Thursday, February 12, 2009
Dhammika Dharmapala (University of Connecticut, Department of Economics; moving to Illinois) presents Investor Taxation in Open Economies at Northwestern today as part of its Advanced Topics in Taxation Series organized by Tom Brennan and Charlotte Crane. Here is the abstract:
In recent years, the world has experienced an unprecedented degree of global financial integration. Increasingly, these cross-border investment flows take the form of foreign portfolio investment (FPI) by individuals and institutions, rather than foreign direct investment (FDI) by multinational firms.

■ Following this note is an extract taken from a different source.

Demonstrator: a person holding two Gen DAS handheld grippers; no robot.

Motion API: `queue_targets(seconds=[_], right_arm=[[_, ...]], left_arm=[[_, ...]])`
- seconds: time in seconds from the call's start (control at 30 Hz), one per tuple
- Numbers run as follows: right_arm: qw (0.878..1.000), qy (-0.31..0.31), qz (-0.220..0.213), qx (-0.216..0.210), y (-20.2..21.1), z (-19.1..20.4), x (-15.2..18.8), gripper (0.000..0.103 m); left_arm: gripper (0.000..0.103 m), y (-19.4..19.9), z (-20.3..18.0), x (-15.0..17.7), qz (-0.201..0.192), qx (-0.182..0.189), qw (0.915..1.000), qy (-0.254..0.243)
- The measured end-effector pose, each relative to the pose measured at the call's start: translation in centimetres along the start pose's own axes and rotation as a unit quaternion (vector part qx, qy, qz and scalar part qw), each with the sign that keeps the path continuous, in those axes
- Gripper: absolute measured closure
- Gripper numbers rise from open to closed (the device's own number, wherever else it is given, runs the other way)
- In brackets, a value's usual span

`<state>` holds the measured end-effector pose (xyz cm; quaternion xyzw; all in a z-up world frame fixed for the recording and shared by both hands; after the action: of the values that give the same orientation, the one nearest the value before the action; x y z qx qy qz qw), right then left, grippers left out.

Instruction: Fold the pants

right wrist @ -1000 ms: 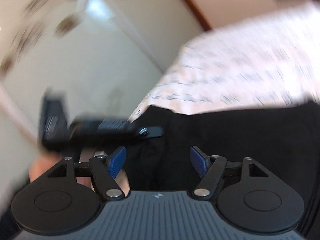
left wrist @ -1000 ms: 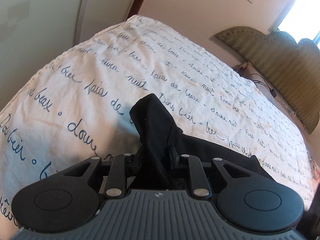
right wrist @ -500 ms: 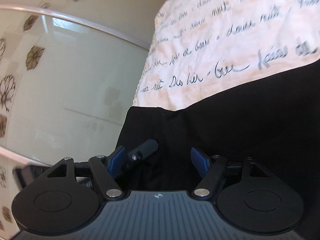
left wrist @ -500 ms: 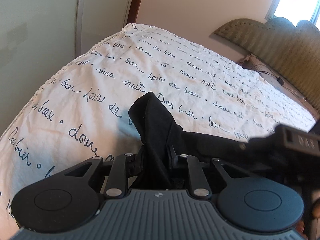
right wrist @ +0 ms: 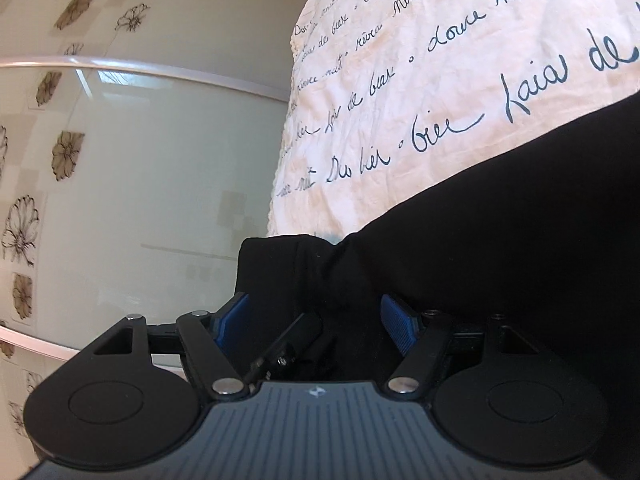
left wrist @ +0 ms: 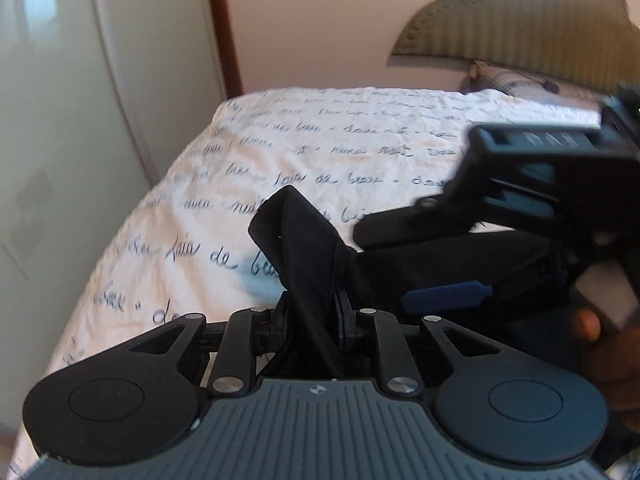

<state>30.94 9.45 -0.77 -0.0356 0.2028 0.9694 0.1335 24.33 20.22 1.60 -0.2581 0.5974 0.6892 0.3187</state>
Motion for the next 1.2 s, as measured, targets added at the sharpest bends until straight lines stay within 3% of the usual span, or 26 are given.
queue_targets(seconds=[0.13,0.23,0.33,0.4,0.47,0.63,0.77,0.87,1.07,1.17,1.2], right_arm=[[0.999,0.048,0.005,-0.011,0.7,1.7,0.5,0.026],[0.997,0.072,0.004,-0.01,1.4,2.2,0.9,0.025],[0.998,0.059,0.005,-0.005,2.0,1.3,1.3,0.013],[0.999,0.043,0.009,0.0,1.8,0.1,1.4,0.014],[0.999,0.032,0.003,-0.006,1.8,-0.8,1.6,0.015],[0.999,0.045,-0.007,0.002,2.1,-0.5,1.8,0.016],[0.999,0.039,-0.007,-0.005,2.8,-0.5,2.5,0.015],[0.999,0.044,-0.014,-0.005,3.5,-0.6,3.3,0.015],[0.982,0.165,-0.016,0.087,2.3,0.8,5.8,0.015],[0.978,0.18,-0.012,0.104,1.5,0.9,6.1,0.017],[0.978,0.18,-0.013,0.108,1.5,0.9,6.1,0.021]], left_arm=[[0.084,1.2,-3.1,0.2,-0.028,-0.001,0.9975,-0.065],[0.082,2.5,-6.1,1.0,-0.042,0.046,0.9948,-0.081],[0.076,2.7,-8.2,2.2,-0.053,0.065,0.9918,-0.097],[0.073,2.5,-8.3,2.7,-0.063,0.082,0.9912,-0.083],[0.063,3.0,-7.9,2.8,-0.078,0.104,0.9898,-0.057],[0.051,6.3,-5.5,4.2,-0.1,0.14,0.9851,0.002],[0.042,9.2,-3.4,6.3,-0.109,0.123,0.9858,0.037],[0.041,10.4,-2.4,8.1,-0.105,0.096,0.9881,0.06],[0.041,9.5,-1.4,10.3,-0.06,0.068,0.9904,0.104],[0.04,9.4,-1.1,10.8,-0.057,0.07,0.9897,0.112],[0.039,9.5,-1.2,11.0,-0.058,0.07,0.9896,0.111]])
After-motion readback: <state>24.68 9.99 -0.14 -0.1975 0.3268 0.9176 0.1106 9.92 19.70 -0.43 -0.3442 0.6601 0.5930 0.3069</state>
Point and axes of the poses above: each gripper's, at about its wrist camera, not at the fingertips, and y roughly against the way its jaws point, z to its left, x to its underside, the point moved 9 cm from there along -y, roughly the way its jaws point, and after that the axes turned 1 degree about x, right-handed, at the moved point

Yet, existing international tax policy norms are largely focused on the taxation of FDI. This paper proposes a new principle - global portfolio neutrality (GPN) - for assessing the efficiency of tax policy towards FPI. Unlike existing principles of international taxation that address FDI and worldwide welfare, GPN explicitly addresses national welfare maximization and is derived from a framework that emphasizes risk considerations and portfolio diversification as central motivations for FPI. With respect to outbound FPI, GPN entails imposing the same tax rate on domestic and foreign investment income. With respect to inbound FPI, GPN entails imposing the same tax rate on foreign portfolio investors that they face at home. Examples where this principle is violated in practice are discussed, and possible remedies are proposed. Lessons are drawn for various policy questions, including the much-debated issue of the appropriate taxation of sovereign wealth funds.